La implementación del teletrabajo no solo vulnera las condiciones de trabajo que acordaron empleadores y empleados cuando pactaron su relación laboral –condiciones que, de por sí, ya estaban viciadas por la necesidad económica–, sino que además disminuye el salario de estos últimos de forma indirecta, a la par que aumenta las ganancias de los primeros, mediante el traspaso de las costas operacionales a los segundos. Gracias al teletrabajo, el empleador se ahorra los gastos inherentes al desarrollo de su negocio, como son, por ejemplo, el desgaste del mobiliario y los servicios básicos. Pero como dichos gastos no desaparecen, cabe preguntarnos: ¿quién los paga? La respuesta es clara: los trabajadores.
El traspaso de labores al domicilio de los trabajadores también acarrea el traspaso de las costas asociadas al cumplimiento de dichas funciones. Así, parte de los llamados “gastos operacionales” dejan de correr por cuenta del empleador, volviéndose responsabilidad de los empleados. Por tanto, lejos de tratarse de un fenómeno contingente –ante el caso, asociado a la pandemia del coronavirus–, la implementación del teletrabajo responde a una de las tendencias históricas fundamentales del capitalismo: la disminución salarial. Disminuyendo los salarios, la burguesía compensa la caída en sus tasas de ganancia –que no necesariamente implican pobreza, pero sí una merma en la acumulación de dinero–, cargándole al proletariado el peso de sus crisis. Eso quiere decir que, con pretexto en el coronavirus, estamos en presencia de una medida propia del régimen capitalista, concebida para garantizar las condiciones de su reproducción.

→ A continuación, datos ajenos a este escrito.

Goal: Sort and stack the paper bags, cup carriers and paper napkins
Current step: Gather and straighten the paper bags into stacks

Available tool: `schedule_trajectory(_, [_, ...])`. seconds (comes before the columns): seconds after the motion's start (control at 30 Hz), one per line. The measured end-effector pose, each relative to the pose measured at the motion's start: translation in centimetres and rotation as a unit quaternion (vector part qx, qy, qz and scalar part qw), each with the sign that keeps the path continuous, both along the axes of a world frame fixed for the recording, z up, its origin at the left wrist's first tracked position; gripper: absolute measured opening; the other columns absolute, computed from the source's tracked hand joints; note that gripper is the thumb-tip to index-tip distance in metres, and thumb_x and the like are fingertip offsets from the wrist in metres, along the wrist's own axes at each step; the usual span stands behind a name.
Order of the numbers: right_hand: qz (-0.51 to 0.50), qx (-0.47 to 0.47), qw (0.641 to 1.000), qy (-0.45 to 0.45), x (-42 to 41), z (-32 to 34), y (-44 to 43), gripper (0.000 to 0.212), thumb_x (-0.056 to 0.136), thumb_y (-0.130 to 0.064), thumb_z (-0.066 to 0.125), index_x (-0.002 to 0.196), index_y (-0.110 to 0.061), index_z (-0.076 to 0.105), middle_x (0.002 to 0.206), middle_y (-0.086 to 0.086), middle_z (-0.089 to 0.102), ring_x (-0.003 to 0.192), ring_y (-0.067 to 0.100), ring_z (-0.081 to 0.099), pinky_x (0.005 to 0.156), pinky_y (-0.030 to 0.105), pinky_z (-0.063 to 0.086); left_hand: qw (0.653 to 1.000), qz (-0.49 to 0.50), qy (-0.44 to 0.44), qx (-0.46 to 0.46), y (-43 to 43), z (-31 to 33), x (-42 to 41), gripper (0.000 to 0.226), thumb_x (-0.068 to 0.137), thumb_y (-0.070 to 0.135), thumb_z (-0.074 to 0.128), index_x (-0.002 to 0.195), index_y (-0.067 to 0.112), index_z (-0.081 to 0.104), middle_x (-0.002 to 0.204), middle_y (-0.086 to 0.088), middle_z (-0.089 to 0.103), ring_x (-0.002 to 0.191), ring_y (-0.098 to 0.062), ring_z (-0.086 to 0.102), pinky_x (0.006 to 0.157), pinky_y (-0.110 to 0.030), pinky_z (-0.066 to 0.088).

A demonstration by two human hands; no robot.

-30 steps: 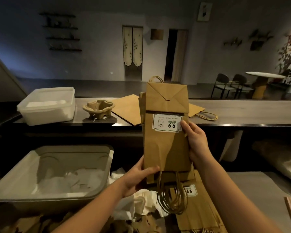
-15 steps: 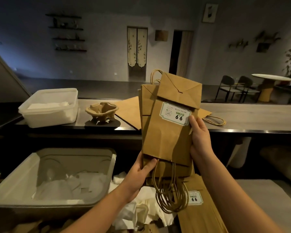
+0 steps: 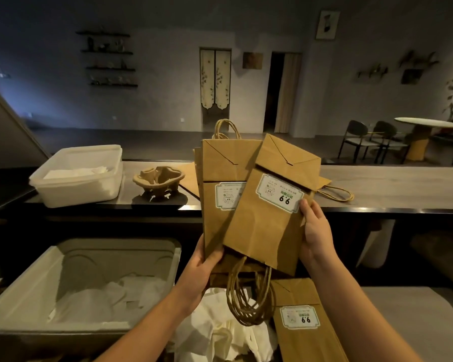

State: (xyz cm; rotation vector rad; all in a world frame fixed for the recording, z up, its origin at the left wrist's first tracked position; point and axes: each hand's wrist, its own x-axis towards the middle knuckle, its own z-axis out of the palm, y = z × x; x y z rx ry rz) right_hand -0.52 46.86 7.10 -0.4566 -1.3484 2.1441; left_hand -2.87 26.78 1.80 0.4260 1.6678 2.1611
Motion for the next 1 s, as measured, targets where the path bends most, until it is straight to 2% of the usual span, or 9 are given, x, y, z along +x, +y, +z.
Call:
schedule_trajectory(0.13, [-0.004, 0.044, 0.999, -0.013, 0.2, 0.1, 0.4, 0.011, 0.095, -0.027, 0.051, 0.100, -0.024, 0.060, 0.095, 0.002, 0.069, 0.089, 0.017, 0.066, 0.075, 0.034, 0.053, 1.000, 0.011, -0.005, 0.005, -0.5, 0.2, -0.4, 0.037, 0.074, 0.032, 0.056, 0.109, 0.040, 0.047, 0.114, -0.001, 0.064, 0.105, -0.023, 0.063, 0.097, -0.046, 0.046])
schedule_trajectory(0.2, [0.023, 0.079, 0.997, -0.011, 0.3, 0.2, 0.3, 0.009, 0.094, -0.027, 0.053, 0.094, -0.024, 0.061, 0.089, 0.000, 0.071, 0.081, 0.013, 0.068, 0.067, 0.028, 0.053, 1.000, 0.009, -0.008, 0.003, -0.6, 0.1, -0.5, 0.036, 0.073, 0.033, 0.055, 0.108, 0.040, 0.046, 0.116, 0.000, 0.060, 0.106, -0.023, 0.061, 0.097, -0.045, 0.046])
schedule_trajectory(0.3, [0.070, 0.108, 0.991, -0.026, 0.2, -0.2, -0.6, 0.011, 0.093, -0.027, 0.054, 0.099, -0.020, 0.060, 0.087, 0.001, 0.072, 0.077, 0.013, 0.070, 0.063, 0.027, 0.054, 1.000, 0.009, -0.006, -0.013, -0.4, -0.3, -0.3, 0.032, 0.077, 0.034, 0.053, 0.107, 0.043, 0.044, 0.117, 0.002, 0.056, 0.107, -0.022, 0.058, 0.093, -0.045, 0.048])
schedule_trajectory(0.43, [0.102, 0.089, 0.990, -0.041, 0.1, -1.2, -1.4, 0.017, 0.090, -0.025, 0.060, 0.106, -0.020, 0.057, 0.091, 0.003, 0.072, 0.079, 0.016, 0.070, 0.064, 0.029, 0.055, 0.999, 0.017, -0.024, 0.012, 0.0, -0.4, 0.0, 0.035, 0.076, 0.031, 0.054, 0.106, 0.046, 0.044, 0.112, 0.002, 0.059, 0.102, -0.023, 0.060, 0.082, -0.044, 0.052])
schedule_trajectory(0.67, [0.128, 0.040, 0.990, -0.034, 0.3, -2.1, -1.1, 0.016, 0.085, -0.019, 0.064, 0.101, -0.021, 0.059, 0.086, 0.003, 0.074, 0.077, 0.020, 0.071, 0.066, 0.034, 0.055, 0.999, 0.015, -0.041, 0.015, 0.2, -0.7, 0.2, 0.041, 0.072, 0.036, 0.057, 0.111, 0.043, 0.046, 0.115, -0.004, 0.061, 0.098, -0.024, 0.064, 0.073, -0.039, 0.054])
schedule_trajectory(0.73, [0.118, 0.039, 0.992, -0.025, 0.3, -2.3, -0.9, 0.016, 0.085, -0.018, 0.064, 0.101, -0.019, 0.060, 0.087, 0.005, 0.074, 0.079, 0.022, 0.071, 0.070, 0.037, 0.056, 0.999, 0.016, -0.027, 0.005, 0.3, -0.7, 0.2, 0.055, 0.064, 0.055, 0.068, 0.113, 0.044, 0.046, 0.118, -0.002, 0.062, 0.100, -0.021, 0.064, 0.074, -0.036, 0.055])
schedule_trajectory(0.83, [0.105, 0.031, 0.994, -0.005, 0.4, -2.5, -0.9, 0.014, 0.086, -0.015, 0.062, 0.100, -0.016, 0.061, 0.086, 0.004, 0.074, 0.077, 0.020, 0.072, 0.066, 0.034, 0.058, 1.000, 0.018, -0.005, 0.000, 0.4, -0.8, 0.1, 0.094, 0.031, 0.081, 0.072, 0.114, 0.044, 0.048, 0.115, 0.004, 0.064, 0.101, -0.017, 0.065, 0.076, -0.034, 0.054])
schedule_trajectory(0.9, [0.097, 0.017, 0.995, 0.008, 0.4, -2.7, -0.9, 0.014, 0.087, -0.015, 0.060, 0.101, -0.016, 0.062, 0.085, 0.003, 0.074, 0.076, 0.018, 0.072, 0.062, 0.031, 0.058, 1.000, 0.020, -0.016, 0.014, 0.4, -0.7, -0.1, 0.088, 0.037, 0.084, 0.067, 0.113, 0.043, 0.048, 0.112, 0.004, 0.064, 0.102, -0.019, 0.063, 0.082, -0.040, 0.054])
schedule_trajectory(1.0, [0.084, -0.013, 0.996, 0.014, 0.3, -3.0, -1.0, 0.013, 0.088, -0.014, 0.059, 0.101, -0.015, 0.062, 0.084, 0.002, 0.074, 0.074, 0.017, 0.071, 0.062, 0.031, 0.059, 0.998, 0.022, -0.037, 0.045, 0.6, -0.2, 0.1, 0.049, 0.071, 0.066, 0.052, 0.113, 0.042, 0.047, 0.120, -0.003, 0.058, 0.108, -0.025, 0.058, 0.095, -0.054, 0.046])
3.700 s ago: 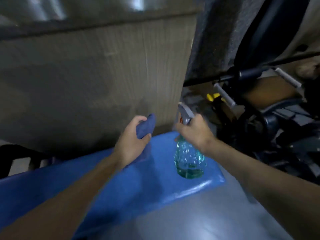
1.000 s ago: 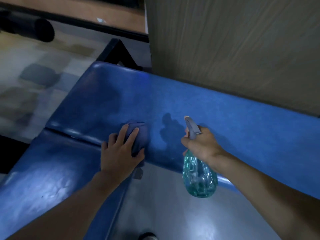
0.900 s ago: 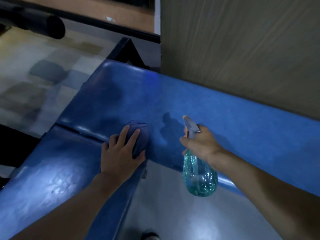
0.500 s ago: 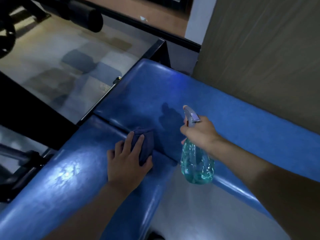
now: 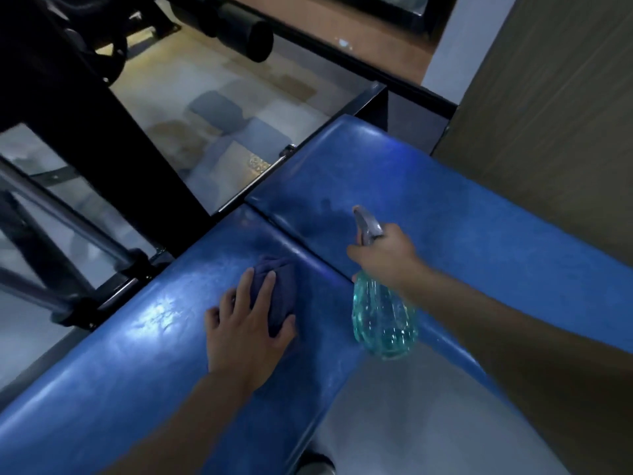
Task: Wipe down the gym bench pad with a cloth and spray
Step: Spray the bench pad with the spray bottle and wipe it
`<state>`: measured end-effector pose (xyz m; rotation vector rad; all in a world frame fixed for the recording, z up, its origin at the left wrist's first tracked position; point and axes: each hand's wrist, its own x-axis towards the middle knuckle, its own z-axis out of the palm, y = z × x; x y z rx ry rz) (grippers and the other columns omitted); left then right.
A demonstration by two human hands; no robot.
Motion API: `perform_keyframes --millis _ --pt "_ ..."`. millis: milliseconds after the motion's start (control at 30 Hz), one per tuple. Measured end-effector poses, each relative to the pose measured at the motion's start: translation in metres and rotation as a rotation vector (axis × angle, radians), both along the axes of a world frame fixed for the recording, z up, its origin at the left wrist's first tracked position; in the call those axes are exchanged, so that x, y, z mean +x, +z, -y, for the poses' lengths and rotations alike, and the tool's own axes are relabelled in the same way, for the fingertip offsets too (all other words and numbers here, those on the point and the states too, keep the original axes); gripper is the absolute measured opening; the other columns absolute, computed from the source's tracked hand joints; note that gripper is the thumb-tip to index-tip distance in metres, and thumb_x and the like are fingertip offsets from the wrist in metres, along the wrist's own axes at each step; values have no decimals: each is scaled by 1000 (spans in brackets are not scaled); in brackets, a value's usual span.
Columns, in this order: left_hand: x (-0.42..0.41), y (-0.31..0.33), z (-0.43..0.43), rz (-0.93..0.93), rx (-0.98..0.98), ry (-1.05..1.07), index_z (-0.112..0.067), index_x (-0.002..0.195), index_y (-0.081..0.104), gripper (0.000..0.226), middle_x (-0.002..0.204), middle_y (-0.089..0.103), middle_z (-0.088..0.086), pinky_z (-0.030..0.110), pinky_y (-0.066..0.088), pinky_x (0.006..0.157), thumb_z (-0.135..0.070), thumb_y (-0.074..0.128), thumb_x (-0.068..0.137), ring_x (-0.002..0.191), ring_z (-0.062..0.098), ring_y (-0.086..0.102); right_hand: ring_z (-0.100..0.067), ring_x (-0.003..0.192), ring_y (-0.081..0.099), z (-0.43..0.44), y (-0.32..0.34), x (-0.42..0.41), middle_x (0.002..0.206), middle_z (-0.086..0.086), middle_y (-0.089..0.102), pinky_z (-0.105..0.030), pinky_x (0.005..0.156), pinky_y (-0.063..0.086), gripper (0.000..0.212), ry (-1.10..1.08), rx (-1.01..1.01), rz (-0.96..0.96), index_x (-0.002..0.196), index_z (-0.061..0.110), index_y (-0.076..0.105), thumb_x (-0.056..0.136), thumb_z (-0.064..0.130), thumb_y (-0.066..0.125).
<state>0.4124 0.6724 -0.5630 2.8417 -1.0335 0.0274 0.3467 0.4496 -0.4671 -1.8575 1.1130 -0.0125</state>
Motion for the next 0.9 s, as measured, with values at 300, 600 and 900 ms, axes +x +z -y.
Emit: perform_keyframes --millis 300,600,900 --pt "-54 9 -81 -122 117 252 -35 153 27 90 161 22 1 52 31 100 -81 21 76 136 31 33 -38 73 69 -73 -11 -81 68 -2 56 -50 73 57 16 258 47 22 79 12 56 69 24 55" --pt "-90 24 -138 -287 212 375 -40 154 1 87 163 -3 -4 54 28 108 -81 29 83 146 25 14 -31 69 71 -112 1 -87 60 3 48 -45 73 56 17 294 -7 21 58 23 42 65 36 50" --pt "-82 30 -145 -482 271 405 -44 151 -14 95 163 -18 -7 58 22 113 -86 31 79 151 27 2 -30 78 68 -141 -5 -97 85 -2 63 -49 76 59 23 393 100 35 80 21 55 62 35 53"
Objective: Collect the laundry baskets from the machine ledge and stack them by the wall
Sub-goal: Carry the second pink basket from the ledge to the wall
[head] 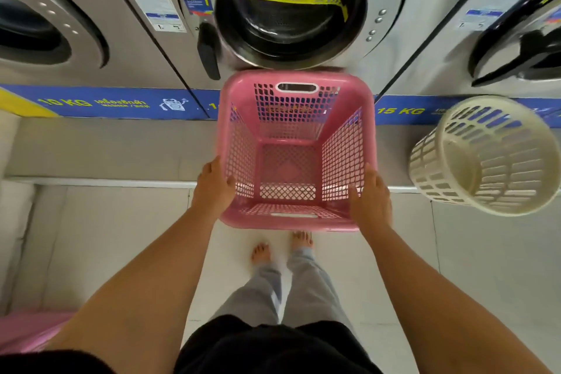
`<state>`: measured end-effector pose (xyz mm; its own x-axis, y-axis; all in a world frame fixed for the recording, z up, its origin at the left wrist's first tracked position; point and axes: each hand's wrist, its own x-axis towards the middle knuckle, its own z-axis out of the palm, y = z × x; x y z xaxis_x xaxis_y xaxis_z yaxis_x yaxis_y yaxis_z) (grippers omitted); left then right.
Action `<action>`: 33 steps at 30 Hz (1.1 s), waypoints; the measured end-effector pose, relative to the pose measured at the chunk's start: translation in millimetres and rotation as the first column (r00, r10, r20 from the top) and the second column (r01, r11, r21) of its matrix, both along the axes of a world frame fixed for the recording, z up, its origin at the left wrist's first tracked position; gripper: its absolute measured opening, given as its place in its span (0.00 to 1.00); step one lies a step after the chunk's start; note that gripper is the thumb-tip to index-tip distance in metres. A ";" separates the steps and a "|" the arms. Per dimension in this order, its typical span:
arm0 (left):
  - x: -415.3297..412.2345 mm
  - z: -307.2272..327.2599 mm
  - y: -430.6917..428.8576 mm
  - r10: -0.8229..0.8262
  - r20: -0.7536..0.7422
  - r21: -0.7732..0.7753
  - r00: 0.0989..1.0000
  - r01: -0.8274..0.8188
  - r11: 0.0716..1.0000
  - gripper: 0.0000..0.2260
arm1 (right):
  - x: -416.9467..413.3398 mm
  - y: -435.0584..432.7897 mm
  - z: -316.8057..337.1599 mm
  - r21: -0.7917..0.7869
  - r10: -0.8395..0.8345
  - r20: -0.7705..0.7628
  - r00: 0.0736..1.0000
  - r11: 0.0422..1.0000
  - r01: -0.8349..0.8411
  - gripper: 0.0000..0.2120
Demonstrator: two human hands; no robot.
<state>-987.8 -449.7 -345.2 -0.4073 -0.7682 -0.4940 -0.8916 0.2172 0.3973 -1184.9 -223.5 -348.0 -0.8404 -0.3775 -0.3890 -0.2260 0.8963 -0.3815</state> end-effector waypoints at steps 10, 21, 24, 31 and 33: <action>-47.3 -60.8 -19.0 0.210 0.093 -0.021 0.973 -0.208 0.978 0.34 | -89.1 -20.3 -69.6 0.037 0.076 0.023 0.997 0.996 -0.077 0.35; -42.9 -83.5 -37.9 0.113 0.084 -0.161 0.990 -0.098 0.982 0.38 | -97.8 -21.0 -96.6 -0.188 0.067 -0.041 0.997 0.979 -0.074 0.42; -36.7 -71.2 -29.6 0.097 0.079 -0.149 0.992 -0.084 0.985 0.36 | -96.6 -14.3 -86.3 -0.172 0.093 -0.041 0.995 0.980 -0.098 0.41; -5.9 -41.6 2.7 0.174 0.042 -0.114 0.984 -0.168 0.979 0.33 | -77.1 3.9 -57.0 -0.147 0.196 -0.063 0.979 0.968 -0.204 0.37; 9.5 -30.4 12.8 0.213 0.031 -0.120 0.976 -0.208 0.971 0.32 | -69.9 3.9 -46.7 -0.162 0.230 -0.067 0.971 0.958 -0.238 0.37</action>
<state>-978.3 -436.9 -375.5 -0.2100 -0.8872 -0.4107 -0.9381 0.0646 0.3403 -1254.8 -219.6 -394.6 -0.7367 -0.6219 -0.2655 -0.4430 0.7405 -0.5054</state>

La implementación del teletrabajo ya estaba en la mira del FMI mucho antes que estallara el coronavirus. No obstante, debido a la envergadura de sus vulneraciones –que nos devolvían a un régimen laboral similar al de las hilanderas durante el siglo XIX–, difícilmente podría implementarse sin recibir una dura resistencia en cada país. No obstante, debido al escenario social que generó la pandemia, la burguesía internacional aprovechó para avanzar bastante en esta materia, sirviéndose de la calma que le otorgó la desmovilización popular para realizar sus reformas laborales. Por tanto, lejos de tratarse de una medida provisoria concebida para “mantener a las naciones andando durante el coronavirus”, el teletrabajo es uno de los tantos recursos utilizados por el capitalismo para mantener el régimen de explotación que lo alimenta.
Dicho esto, solo basta preguntarnos quién pagará la cuenta de la luz en el teletrabajo para descubrir los intereses involucrados tras su implementación. Por esa razón, además de resistir sus embates, urge denunciar esta realidad, haciendo que la población comprenda de qué se trata. No olvidemos que, junto a la disminución salarial, el teletrabajo merma las condiciones sociales que requieren los trabajadores como clase para enfrentar a sus patrones, debilitando sus instrumentos de combate. Encerrados en sus casas, separados entre sí, los obreros pierden el contacto directo que necesitan para organizarse en sindicatos u otras agrupaciones idóneas para responder colectivamente a sus adversarios. Aunque útiles, las redes virtuales no suplen el encuentro presencial ni la organización popular, pues carecen de la fuerza necesaria para frenar los excesos empresariales o estatales. De ahí que también debamos preguntarnos por sus respectivos límites, o de lo contrario, no percibiremos la gravedad de los efectos sociales atomizadores del teletrabajo.
Considerando lo anterior, es indispensable repetir la pregunta que titula esta intervención: ¿quién pagará la cuenta de la luz en el teletrabajo? De ese modo, podremos entender qué se juega realmente en su implementación, a la vez que generar las herramientas para revertirla.